● TASK TO COMPLETE: Copies of all lines that contain "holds" are needed; take them from the data below.

● GIVEN ENTRIES:
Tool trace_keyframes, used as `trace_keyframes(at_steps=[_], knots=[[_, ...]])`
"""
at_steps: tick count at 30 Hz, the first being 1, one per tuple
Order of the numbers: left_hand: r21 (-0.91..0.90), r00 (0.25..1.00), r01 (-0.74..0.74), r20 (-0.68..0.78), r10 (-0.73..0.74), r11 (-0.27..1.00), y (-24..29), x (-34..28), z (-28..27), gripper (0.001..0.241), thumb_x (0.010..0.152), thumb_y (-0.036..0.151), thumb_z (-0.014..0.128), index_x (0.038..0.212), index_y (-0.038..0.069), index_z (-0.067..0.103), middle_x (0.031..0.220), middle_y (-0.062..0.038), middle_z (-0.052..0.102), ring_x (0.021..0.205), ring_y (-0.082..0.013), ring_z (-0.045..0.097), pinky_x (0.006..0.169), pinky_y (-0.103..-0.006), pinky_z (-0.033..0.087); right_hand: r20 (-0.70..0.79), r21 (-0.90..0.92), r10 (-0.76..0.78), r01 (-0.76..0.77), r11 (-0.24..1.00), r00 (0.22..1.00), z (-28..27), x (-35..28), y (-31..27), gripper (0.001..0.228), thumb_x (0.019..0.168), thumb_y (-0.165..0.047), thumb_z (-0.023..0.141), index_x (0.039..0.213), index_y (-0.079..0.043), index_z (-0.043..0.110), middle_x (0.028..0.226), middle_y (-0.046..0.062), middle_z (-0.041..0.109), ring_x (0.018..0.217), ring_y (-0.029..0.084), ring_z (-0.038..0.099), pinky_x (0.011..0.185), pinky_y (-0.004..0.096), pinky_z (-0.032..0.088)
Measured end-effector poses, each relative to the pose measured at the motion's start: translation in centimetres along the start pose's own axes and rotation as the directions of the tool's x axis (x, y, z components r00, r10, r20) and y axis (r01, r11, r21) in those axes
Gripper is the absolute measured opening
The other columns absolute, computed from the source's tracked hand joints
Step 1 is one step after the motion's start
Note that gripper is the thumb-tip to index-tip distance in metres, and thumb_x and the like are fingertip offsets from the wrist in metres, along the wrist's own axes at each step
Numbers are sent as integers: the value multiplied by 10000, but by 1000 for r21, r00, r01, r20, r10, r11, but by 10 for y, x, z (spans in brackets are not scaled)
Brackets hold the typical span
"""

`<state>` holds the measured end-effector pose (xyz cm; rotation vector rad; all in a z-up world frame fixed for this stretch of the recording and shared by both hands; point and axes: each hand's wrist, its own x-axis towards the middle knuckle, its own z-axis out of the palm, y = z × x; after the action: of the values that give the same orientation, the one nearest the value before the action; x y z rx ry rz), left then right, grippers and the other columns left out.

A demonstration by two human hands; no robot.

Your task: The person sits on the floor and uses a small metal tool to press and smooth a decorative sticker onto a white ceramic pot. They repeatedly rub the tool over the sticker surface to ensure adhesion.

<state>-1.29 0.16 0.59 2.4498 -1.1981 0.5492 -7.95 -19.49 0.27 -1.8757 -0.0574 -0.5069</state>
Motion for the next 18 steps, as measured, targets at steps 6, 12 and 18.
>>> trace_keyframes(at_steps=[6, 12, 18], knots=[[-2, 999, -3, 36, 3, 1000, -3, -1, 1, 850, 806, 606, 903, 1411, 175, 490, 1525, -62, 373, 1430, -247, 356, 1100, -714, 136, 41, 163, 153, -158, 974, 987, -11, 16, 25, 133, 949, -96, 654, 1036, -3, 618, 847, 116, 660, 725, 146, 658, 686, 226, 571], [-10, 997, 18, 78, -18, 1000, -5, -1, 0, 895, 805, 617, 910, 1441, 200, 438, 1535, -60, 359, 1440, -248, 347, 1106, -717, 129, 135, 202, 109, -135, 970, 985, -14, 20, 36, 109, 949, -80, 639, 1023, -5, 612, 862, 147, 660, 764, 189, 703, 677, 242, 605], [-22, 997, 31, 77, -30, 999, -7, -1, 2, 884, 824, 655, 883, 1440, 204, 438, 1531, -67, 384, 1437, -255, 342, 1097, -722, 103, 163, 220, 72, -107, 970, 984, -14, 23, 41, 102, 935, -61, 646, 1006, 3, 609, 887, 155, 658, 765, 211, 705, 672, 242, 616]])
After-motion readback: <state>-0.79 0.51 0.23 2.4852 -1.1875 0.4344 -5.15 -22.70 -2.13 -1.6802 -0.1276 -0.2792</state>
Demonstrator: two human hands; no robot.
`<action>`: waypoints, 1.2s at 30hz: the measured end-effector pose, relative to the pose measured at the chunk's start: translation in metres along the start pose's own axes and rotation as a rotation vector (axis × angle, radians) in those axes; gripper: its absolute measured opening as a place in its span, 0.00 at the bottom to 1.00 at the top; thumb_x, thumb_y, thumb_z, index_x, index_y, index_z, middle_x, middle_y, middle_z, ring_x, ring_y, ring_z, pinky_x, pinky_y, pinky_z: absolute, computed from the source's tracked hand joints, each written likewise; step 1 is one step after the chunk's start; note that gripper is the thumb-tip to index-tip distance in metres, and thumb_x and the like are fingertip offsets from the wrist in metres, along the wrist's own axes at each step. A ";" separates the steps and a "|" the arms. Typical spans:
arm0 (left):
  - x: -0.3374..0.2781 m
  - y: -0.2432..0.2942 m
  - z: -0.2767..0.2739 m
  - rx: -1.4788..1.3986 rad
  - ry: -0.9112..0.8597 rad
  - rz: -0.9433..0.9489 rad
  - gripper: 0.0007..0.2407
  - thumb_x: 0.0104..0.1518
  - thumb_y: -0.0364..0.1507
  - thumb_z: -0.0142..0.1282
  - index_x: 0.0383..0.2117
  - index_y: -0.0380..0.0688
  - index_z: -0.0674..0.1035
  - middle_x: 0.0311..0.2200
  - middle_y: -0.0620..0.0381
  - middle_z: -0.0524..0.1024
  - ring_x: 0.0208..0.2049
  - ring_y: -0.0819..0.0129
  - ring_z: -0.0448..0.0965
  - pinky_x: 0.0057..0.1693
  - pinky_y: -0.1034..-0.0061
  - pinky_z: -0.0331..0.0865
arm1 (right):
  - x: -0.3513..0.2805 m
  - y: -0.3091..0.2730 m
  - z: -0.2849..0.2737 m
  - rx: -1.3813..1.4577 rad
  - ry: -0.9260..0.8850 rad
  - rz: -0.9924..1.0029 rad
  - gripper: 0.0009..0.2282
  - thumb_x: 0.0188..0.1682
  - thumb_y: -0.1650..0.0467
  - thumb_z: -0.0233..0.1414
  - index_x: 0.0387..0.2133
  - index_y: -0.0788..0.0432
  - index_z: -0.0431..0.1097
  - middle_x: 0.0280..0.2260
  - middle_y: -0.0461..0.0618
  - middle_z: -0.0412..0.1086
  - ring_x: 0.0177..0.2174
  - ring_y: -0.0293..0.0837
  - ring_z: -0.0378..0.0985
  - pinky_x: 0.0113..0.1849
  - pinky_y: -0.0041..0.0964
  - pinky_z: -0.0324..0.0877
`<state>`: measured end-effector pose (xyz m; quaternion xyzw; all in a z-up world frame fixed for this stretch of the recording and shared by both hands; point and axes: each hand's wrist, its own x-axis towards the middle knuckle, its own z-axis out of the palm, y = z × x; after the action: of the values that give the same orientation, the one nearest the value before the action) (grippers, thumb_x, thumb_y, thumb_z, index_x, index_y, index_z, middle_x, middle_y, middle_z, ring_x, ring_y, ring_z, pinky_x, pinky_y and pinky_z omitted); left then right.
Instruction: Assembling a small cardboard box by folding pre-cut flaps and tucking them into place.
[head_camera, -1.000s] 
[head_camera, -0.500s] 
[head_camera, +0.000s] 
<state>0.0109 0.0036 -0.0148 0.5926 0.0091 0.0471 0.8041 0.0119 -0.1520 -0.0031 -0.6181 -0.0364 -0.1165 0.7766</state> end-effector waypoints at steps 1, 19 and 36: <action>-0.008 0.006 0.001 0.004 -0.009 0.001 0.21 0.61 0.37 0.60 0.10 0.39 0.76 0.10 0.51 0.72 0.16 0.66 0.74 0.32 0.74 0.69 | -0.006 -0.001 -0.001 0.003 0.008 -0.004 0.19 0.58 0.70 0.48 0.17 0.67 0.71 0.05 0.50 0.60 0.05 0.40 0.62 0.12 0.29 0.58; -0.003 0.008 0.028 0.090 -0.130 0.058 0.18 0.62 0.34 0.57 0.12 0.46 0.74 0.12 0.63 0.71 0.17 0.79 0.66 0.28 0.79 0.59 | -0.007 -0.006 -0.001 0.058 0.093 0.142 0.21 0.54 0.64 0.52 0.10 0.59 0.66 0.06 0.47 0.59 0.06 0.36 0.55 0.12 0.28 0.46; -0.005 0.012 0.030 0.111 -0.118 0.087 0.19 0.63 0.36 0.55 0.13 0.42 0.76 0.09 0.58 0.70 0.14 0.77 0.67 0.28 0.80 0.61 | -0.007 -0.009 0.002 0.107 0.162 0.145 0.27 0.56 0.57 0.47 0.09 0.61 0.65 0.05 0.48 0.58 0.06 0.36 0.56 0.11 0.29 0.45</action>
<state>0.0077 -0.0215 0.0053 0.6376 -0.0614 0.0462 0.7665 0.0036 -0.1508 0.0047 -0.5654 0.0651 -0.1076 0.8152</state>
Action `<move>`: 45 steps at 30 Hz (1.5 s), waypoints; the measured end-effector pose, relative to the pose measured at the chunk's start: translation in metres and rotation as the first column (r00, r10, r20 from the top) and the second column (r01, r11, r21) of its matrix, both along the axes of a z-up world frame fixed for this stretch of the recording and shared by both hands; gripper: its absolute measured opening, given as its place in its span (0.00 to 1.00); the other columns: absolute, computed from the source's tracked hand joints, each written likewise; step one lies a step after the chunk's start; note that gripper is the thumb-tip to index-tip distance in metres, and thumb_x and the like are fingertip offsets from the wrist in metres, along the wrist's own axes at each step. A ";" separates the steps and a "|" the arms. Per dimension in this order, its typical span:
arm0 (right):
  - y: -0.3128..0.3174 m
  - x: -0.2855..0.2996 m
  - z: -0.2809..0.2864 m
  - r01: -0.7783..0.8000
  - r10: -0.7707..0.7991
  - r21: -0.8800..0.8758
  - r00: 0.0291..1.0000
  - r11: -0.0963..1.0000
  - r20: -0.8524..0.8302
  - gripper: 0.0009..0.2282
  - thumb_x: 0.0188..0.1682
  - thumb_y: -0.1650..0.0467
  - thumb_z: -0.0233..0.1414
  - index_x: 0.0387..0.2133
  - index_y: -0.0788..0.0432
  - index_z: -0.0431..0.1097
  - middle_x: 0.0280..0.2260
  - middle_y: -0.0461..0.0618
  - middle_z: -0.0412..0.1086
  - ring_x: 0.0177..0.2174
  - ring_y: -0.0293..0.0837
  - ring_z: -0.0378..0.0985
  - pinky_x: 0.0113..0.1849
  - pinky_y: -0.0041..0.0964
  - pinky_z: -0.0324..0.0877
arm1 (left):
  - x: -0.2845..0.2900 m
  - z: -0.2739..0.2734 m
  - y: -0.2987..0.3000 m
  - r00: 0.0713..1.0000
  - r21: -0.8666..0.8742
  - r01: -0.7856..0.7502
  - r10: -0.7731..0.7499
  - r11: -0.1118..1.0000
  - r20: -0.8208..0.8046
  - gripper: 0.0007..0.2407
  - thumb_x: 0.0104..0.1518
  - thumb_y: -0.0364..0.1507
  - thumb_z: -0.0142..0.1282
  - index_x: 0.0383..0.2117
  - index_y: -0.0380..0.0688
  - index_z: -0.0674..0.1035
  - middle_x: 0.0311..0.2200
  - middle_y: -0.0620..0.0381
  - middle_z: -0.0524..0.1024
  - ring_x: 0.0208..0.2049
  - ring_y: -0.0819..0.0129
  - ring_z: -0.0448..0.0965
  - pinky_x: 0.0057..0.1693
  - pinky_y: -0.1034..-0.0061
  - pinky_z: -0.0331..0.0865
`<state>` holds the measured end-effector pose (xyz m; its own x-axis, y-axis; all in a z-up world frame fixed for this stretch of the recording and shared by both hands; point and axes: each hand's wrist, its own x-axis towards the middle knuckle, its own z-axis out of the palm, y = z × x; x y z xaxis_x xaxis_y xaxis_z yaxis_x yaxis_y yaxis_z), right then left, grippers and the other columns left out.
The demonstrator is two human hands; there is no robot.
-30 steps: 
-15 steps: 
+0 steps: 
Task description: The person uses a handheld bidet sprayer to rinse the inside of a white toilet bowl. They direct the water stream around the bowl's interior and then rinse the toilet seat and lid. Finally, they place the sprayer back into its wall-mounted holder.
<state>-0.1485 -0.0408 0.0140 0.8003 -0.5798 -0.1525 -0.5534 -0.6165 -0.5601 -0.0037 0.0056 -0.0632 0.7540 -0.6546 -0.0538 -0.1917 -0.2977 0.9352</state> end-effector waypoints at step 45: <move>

● ANSWER TO THE EXERCISE:
`<state>` holds the measured end-effector pose (xyz cm; rotation vector rad; all in a z-up world frame fixed for this stretch of the recording and shared by both hands; point and axes: each hand's wrist, its own x-axis towards the middle knuckle, its own z-axis out of the palm, y = z × x; after the action: of the values that give the same orientation, the one nearest the value before the action; x y z rx ry rz), left then right, grippers and the other columns left out.
`<state>` holds the measured end-effector pose (xyz m; its own x-axis, y-axis; all in a z-up world frame fixed for this stretch of the recording and shared by both hands; point and axes: each hand's wrist, its own x-axis towards the middle knuckle, its own z-axis out of the palm, y = z × x; x y z xaxis_x xaxis_y xaxis_z yaxis_x yaxis_y yaxis_z), right then left, grippers and the other columns left out.

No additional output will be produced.